• Task goal
In the data below, find every line with the word "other" and copy it out.

□ □ □

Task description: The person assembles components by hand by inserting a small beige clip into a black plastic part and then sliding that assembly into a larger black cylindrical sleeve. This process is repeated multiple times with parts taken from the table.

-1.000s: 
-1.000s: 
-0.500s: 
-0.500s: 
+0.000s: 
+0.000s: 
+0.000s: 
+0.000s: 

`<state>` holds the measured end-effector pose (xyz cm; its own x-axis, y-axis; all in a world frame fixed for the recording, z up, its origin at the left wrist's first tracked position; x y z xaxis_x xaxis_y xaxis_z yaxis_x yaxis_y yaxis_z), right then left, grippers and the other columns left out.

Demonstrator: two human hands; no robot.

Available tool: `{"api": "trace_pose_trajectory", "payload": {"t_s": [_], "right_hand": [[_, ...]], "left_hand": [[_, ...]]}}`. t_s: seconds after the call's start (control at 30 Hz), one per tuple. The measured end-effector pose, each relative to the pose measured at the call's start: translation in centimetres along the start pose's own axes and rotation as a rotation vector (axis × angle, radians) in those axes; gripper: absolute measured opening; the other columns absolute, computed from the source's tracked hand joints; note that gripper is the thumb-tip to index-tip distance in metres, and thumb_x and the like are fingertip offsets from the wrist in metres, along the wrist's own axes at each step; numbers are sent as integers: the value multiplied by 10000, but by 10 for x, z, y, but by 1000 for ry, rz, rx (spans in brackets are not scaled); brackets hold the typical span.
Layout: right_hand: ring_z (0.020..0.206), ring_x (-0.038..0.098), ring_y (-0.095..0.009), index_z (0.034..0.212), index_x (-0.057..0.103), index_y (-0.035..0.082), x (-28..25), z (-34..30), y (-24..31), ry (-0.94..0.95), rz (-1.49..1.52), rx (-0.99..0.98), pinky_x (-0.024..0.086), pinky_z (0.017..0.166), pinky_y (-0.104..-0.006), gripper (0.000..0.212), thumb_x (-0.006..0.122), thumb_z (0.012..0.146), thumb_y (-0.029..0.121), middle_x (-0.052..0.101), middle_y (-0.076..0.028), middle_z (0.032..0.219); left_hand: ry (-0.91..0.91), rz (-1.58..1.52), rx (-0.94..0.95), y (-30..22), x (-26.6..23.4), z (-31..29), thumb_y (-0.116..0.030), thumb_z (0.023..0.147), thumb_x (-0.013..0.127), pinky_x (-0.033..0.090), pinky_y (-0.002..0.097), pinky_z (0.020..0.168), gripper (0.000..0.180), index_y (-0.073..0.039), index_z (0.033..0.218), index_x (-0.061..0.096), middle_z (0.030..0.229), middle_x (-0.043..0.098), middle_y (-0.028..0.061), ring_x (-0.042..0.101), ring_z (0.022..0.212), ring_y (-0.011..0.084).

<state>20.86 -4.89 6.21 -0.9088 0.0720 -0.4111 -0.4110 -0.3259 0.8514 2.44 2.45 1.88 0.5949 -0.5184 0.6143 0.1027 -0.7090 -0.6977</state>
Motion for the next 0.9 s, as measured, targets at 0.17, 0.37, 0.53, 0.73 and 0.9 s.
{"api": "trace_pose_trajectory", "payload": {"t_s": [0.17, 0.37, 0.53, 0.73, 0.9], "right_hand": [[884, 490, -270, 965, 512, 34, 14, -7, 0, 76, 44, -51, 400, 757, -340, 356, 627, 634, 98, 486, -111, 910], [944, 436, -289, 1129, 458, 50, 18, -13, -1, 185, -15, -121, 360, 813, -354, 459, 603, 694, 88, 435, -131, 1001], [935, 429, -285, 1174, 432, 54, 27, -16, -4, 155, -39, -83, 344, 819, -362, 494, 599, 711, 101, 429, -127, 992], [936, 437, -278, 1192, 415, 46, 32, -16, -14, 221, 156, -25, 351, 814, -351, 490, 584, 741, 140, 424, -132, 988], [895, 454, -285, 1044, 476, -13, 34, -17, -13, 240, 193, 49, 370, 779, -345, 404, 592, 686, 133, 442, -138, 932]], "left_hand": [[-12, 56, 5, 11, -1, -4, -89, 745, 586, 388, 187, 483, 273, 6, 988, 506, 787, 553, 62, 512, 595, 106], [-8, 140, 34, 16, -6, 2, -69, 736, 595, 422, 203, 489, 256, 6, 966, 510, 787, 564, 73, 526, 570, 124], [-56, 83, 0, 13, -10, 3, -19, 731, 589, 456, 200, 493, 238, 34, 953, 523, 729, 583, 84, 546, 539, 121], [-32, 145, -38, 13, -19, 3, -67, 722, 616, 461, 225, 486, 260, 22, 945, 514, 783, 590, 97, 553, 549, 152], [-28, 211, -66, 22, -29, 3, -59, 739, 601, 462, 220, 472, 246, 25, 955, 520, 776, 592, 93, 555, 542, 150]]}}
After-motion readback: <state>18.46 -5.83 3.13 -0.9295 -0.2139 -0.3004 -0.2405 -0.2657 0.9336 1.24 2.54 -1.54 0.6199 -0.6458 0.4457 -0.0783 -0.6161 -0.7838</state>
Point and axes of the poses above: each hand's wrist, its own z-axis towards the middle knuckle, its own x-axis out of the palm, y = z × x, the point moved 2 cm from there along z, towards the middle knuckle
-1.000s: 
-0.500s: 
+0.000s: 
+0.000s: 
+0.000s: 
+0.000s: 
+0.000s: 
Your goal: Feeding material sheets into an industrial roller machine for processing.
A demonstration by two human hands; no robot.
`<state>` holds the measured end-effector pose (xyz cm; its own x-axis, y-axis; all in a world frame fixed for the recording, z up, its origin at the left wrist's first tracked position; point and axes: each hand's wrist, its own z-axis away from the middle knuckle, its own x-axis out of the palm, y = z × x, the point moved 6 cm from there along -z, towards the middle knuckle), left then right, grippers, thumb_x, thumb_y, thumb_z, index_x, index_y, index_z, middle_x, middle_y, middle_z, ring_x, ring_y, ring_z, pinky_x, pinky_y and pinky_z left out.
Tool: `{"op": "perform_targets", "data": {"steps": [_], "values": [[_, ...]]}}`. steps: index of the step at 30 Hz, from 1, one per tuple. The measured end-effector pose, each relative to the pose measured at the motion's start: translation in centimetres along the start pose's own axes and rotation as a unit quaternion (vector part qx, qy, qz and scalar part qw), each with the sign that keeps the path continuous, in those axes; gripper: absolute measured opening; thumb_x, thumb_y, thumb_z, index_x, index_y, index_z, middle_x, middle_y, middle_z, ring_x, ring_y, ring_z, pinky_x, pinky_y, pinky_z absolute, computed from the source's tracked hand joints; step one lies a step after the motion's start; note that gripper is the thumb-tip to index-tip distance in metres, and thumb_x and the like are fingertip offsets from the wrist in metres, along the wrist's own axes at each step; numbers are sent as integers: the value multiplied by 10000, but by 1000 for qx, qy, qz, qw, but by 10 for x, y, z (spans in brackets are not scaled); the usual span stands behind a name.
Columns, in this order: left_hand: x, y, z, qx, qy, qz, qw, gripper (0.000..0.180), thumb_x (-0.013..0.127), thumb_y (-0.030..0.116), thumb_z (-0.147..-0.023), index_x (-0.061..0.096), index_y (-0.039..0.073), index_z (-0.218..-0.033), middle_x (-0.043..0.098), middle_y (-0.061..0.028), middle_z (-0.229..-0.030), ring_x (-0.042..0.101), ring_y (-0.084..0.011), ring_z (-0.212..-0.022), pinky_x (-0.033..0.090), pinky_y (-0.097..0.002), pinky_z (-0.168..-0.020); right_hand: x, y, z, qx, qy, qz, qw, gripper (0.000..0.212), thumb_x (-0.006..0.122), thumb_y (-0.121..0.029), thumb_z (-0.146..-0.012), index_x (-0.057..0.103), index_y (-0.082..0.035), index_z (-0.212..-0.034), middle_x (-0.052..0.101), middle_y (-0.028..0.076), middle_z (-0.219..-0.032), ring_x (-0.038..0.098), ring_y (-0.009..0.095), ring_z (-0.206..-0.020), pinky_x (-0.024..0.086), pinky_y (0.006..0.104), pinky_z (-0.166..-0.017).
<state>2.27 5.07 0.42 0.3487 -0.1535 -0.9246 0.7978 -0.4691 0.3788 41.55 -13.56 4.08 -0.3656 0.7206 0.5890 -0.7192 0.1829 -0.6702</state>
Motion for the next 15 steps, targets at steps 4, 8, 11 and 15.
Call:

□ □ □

• Result of the exercise
`<state>` holds the measured end-effector pose (xyz cm; its own x-axis, y-axis; all in a world frame fixed for the recording, z up, its origin at the left wrist's first tracked position; x y z xaxis_x xaxis_y xaxis_z yaxis_x yaxis_y yaxis_z), right then left, grippers and the other columns left out.
Available tool: `{"api": "trace_pose_trajectory", "payload": {"t_s": [_], "right_hand": [[_, ...]], "left_hand": [[_, ...]]}}`. t_s: seconds after the call's start (control at 30 Hz), one per tuple. The measured end-effector pose, each relative to the pose measured at the call's start: translation in centimetres along the start pose's own axes and rotation as a rotation vector (axis × angle, radians) in those axes; gripper: absolute measured opening; the other columns absolute, computed from the source's tracked hand joints; note that gripper is the thumb-tip to index-tip distance in metres, and thumb_x and the like are fingertip offsets from the wrist in metres, along the wrist's own axes at each step; numbers are sent as integers: the value multiplied by 10000, but by 10 for x, z, y, but by 1000 for ry, rz, rx (spans in brackets are not scaled); brackets hold the typical span.

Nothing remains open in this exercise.